Tell me, have you seen her?

Verse 4:

Oh, I see her hand reaching out to me
Only she can set me free
Have you seen her?
Tell me, have you seen her?

[Repeat bridge]

[Repeat verse w/wordless vocal first 2 lines (4X)]

(spoken over 2nd and 3rd repeats):

As another day comes to an end
Im lookin for a letter or somethin
Anything that she would send
With all the people I know
Im still a lonely man
You know, its funny
I thought I had her in the palm of my hand

Coda [repeat to fade]:

Have you seen her
Tell me, have you seen her (tell me, have you seen her?)

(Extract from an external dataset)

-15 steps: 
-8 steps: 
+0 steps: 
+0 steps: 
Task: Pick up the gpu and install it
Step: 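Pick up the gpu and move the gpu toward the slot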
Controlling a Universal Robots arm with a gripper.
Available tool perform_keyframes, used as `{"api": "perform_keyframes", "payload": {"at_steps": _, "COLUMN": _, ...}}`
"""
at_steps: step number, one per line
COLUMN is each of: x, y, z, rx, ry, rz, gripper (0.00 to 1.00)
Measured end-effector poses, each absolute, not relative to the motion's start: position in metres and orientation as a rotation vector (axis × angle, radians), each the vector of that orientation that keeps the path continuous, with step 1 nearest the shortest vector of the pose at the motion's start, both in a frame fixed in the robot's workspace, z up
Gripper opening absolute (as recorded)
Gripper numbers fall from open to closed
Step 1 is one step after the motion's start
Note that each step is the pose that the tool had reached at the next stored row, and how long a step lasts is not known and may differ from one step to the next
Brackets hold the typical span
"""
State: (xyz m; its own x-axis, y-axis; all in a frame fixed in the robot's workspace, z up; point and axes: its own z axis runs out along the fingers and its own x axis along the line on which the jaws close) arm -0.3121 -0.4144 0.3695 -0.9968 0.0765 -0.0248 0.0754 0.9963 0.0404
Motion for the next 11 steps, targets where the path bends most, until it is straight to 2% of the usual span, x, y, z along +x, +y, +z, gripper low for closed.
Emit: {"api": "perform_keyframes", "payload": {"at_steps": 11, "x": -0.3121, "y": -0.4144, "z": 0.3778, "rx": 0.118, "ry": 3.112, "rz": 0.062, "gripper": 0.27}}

And of course, Exhibit B. I give you, the Temptations. Masters of their craft, they had two lead singers. One was a romancer, the other was a begger. Eddie Kendricks and Dennis Ruffin respectively. Eddie promised and delivered the world, while David, David just promised not to mess up again. This song is David, asking just to hear her say she forgives him. Enjoy.
All I Need - The Temptations

My mood?

You know, I really don't know. . .

Wednesday, December 29, 2004

Saw this, stole this, and here we are.





You Are the Individualist



4




You are sensitive and intuitive, with others and yourself.

You are creative and dreamy... plus dramatic and unpredictable.

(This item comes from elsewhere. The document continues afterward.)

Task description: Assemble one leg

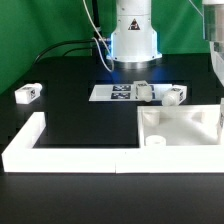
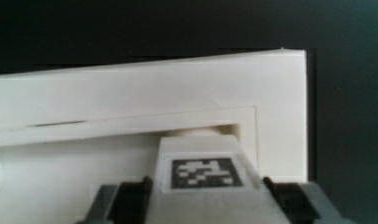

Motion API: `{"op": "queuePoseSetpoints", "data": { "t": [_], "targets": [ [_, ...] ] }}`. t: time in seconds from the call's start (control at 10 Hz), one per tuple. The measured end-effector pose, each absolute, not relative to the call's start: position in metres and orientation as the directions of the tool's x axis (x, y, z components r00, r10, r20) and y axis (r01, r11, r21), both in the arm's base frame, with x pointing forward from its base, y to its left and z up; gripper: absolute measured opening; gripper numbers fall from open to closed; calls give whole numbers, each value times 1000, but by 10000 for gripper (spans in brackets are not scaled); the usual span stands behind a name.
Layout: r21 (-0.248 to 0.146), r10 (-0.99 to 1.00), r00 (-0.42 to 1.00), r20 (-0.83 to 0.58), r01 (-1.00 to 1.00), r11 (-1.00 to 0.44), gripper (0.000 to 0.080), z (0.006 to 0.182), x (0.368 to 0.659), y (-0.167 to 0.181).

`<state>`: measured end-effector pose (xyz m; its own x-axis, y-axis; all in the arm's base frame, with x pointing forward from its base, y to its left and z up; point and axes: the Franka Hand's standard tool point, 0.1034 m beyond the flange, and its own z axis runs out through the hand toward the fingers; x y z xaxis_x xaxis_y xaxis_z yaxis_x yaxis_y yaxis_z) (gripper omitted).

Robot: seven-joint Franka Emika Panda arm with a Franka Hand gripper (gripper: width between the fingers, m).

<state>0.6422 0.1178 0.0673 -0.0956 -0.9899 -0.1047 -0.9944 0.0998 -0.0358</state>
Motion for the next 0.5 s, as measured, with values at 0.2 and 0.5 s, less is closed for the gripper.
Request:
{"op": "queuePoseSetpoints", "data": {
  "t": [0.2, 0.5],
  "targets": [
    [-34, -988, -111, -111, -993, 115, 285, 67, 642, 119],
    [-23, -934, -330, -140, -942, 336, 285, 68, 644, 116]
  ]
}}
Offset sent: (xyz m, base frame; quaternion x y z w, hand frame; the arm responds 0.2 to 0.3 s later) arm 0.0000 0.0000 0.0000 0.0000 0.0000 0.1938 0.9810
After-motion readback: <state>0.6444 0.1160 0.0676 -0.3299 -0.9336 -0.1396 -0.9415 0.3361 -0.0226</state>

You're emotionally honest, real, and easily hurt.

Totally expressive, others always know exactly how you feel.



Monday, December 27, 2004

Ever wonder where you'd be if you'd just done something, one thing, differently? I remember right after I had a car accident, having crawled out of the rubble, and looking at my car, wishing, just wishing, that I'd just pulled over and looked down to see what that noise was that I'd heard. I might still be driving that car today. The funny thing about looking back is that it never does any good. It just makes you feel like even more of a loser, and even more of a reject, because not only did you fail miserably to make what is obviously a clearly successful decision, but now you have the long road of consquence ahead. There is nothing more irritating that your nagging faults following you, haunting you. All the mistakes you've made, all the things you wish you'd never done, and all the things you know, I mean YOU KNOW, you should've done, all past, unalterable and at the same time still there, making you wish you could alter them. You can't forget them, you can't change them, and no matter what people tell you about remembering to avoid repeating, the sweet feeling of release, of forgetting would be so much better. Sometimes its these feelings of regret that guide us into even more regret, simply to wash away the emotions of yesterday and open new wounds afresh.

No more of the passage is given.